=== Data block ===
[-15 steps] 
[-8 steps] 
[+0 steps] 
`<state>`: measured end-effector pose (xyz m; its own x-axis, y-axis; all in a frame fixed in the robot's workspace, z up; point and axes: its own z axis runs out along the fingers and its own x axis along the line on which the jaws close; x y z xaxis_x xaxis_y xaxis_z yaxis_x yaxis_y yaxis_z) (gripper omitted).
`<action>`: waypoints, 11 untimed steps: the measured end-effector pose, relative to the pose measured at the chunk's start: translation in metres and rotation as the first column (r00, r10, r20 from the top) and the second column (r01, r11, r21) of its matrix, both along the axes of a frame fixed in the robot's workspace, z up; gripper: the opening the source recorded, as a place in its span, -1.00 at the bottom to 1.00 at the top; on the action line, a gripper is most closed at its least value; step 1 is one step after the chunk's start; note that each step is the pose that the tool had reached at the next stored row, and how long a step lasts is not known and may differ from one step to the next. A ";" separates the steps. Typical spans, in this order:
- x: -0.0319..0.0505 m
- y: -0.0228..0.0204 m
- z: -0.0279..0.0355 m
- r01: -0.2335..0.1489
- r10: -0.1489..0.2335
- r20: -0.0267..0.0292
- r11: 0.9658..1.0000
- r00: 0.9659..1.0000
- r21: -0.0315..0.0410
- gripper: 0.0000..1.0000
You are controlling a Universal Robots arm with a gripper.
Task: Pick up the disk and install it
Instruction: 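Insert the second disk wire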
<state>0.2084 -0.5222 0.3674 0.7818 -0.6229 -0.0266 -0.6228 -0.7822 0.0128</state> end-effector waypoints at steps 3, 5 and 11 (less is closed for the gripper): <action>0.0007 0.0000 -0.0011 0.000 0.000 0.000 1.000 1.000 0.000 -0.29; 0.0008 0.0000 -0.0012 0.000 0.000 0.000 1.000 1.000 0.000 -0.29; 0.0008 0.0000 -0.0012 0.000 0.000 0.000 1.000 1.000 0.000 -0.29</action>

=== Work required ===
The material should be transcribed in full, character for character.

=== Solution to the exercise ===
[-15 steps] 
[-8 steps] 
[+0 steps] 
`<state>`: measured end-effector pose (xyz m; its own x-axis, y-axis; all in a frame fixed in the robot's workspace, z up; point and axes: its own z axis runs out along the fingers and its own x axis along the line on which the jaws close; x y z xaxis_x xaxis_y xaxis_z yaxis_x yaxis_y yaxis_z) (gripper omitted).
`<action>`: waypoints, 11 untimed steps: the measured end-effector pose, relative to the pose measured at the chunk's start: translation in metres and rotation as the first column (r00, r10, r20 from the top) and the second column (r01, r11, r21) of its matrix, both along the axes of a frame fixed in the robot's workspace, z up; gripper: the opening the source recorded, as a place in its span, -1.00 at the bottom to 1.00 at the top; on the action line, a gripper is most closed at its least value; step 1 is one step after the chunk's start; note that each step is the pose that the tool had reached at the next stored row, and how long a step lasts is not known and may differ from one step to the next. A ";" separates the steps. Typical spans, in this order:
- x: -0.0319..0.0505 m
- y: -0.0228..0.0204 m
- z: -0.0279..0.0355 m
- r01: -0.2335..0.1489
- r10: -0.1489..0.2335
- r20: -0.0267..0.0292
- r11: 0.9658..1.0000
- r00: 0.9659..1.0000
- r21: -0.0315..0.0410
- gripper: 0.0000..1.0000
You are controlling a Universal Robots arm with a gripper.
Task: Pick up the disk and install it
Instruction: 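Insert the second disk wire
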<state>0.2084 -0.5222 0.3674 0.7818 -0.6229 -0.0266 -0.6228 -0.7822 0.0128</state> end-effector waypoints at steps 3, 5 and 11 (less is closed for the gripper): <action>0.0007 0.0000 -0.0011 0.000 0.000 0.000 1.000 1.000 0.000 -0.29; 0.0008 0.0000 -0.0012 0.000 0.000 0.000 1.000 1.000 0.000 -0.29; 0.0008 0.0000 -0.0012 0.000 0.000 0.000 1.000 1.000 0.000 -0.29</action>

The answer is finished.